04.05.2016 00:02, Albert ARIBAUD пишет:
> Hi Alexander,
>
> Le Tue, 3 May 2016 22:56:45 +0500
> "Alexander E. Patrakov" <patrakov at gmail.com> a écrit:
>
>> 03.05.2016 22:28, Albert ARIBAUD wrote:
>>> Hi Alexander,
>>>
>>> Le Tue, 3 May 2016 21:45:00 +0500
>>> "Alexander E. Patrakov" <patrakov at gmail.com> a écrit:
>>>
>>>> 2016-05-03 20:37 GMT+05:00 Simon Kelley <simon at thekelleys.org.uk>:
>>>>> I'm pretty sure that this is fixed in the current code.
>>>>
>>>> It is indeed fixed in git! But distributions (including Ubuntu and
>>>> Arch) are still distributing a vulnerable version and are probably
>>>> unaware of it. Could you please apply for a CVE ID (if it doesn't
>>>> already exist) so that they fix their packages?
>>>
>>> A CVE ID? For a crash caused by a specific local name record which
>>> clashes with the public one? What's the vulnerability or exposure
>>> here?
>>
>> This is actually crashable by querying any CNAME that points to
>> localhost.localdomain, given that upstream is 8.8.8.8, because
>> localhost.localdomain nearly universally exists in /etc/hosts as ::1,
>> and 8.8.8.8 doesn't have an AAAA entry for it. So this is a security
>> issue.
>
> I am still not seeing what the *security* issue is.
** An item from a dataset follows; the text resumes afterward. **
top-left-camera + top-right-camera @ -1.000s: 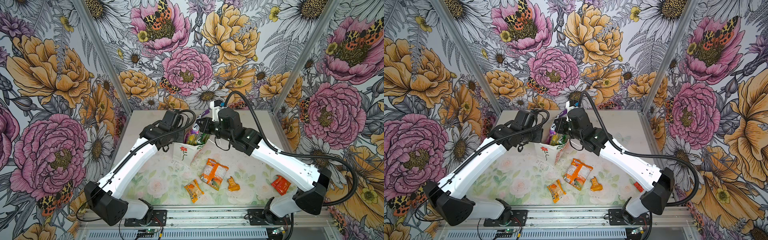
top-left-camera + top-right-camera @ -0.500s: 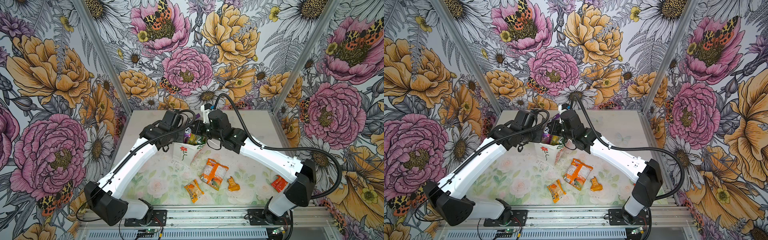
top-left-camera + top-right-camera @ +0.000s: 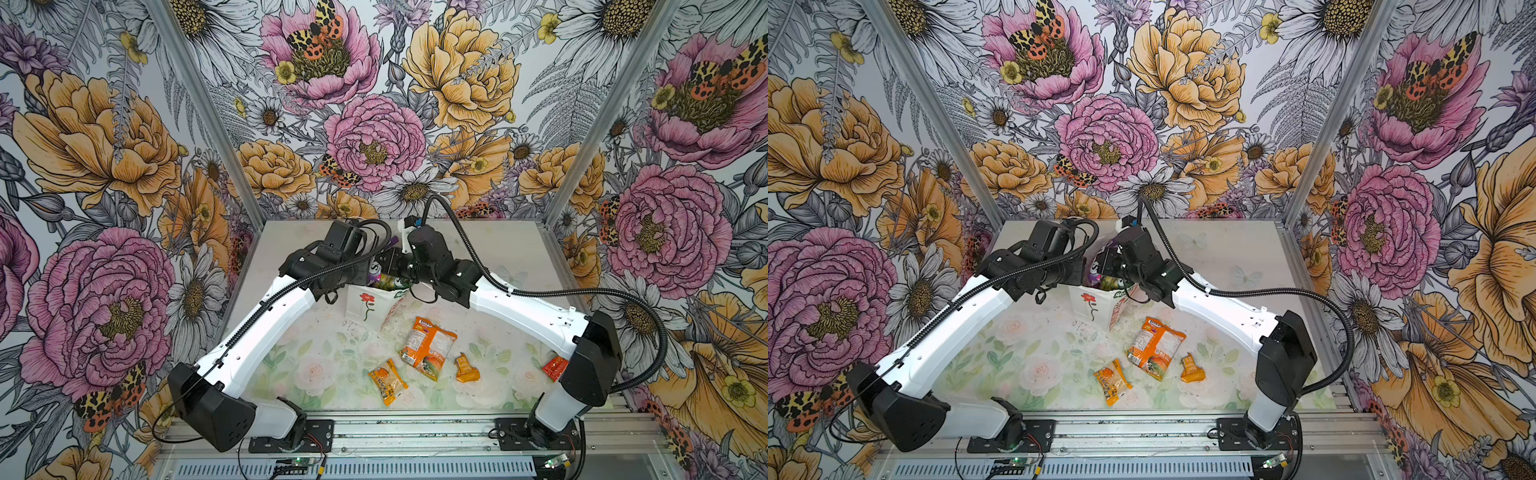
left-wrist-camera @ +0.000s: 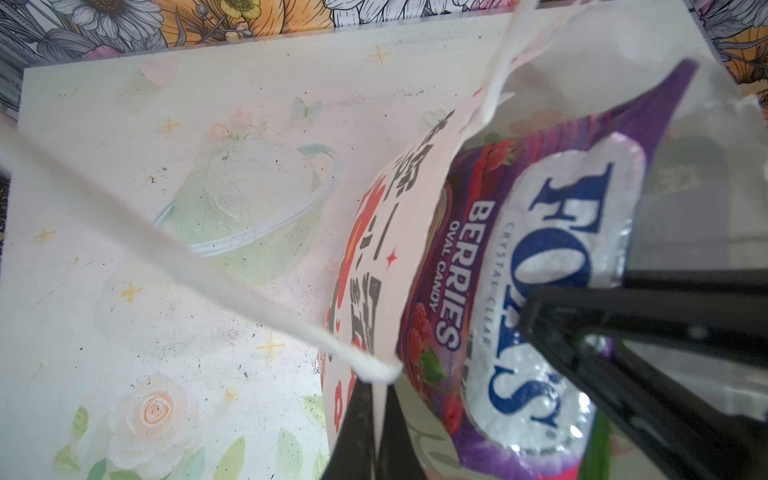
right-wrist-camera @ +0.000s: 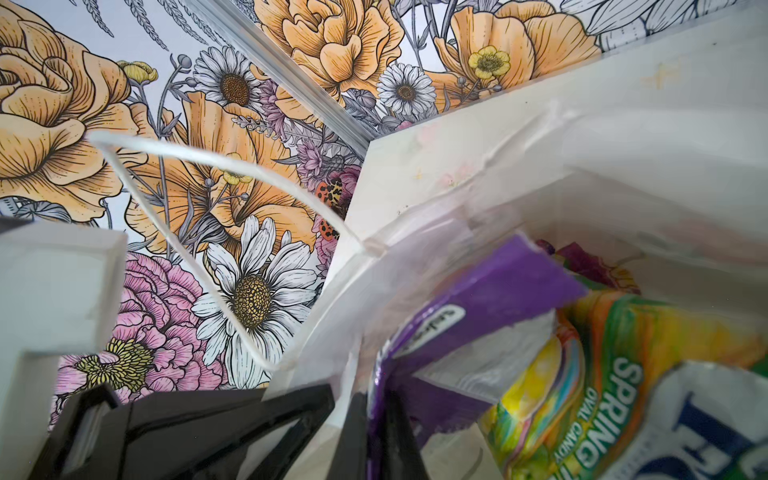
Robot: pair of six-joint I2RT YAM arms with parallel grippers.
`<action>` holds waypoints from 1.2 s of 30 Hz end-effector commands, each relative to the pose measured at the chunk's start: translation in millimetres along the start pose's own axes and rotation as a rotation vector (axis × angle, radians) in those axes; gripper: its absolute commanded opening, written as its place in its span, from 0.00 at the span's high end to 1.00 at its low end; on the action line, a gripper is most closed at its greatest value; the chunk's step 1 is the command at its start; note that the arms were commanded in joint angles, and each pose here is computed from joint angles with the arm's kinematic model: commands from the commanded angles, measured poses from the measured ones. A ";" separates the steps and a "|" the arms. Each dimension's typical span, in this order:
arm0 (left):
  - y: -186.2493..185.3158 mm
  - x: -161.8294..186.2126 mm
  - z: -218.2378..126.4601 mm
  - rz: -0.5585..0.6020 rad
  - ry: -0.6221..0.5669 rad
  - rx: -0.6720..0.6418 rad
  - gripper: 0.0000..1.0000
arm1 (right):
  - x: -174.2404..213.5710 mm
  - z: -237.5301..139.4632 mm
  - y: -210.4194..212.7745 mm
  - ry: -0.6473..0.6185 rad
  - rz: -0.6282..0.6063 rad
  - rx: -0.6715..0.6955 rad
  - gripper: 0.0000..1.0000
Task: Place the snacks into the paper bag
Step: 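Lower the Berries bag into the paper bag and open the right gripper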
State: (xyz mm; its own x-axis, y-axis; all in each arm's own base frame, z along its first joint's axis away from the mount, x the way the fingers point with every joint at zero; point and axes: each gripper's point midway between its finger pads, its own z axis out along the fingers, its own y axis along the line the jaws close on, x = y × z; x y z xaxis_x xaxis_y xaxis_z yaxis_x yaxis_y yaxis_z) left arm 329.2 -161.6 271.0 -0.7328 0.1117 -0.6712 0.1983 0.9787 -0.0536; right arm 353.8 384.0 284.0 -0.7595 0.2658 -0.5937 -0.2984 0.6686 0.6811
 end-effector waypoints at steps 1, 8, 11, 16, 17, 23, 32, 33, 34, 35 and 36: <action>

How can this problem
> be *exploited* in order to cause a DoS or compromise a host for
> instance?

The only security issue here is a DoS.

There are systems like antispam filters that resolve e.g. domains found 
in email messages. Also there are browsers that resolve names in order 
to e.g. display iframes for ads. So it is possible for a third party 
("hacker"), by sending an email to an email server or showing a bad ad 
to the user, to cause his antispam client or browser to try to resolve a 
domain of hacker's choice for an AAAA record. If this name happens to be 
a CNAME that points to localhost.localdomain., then dnsmasq (which was 
supposed to give the DNS answer to the antispam or the browser) gets 
crashed.

Or just consider a dnsmasq shared between several users. One of them 
tries to resolve an AAAA record for some name (which is actually a CNAME 
pointing to localhost.localdomain.), and crashes dnsmasq, thus causing 
irritation to other users until the admin restarts dnsmasq.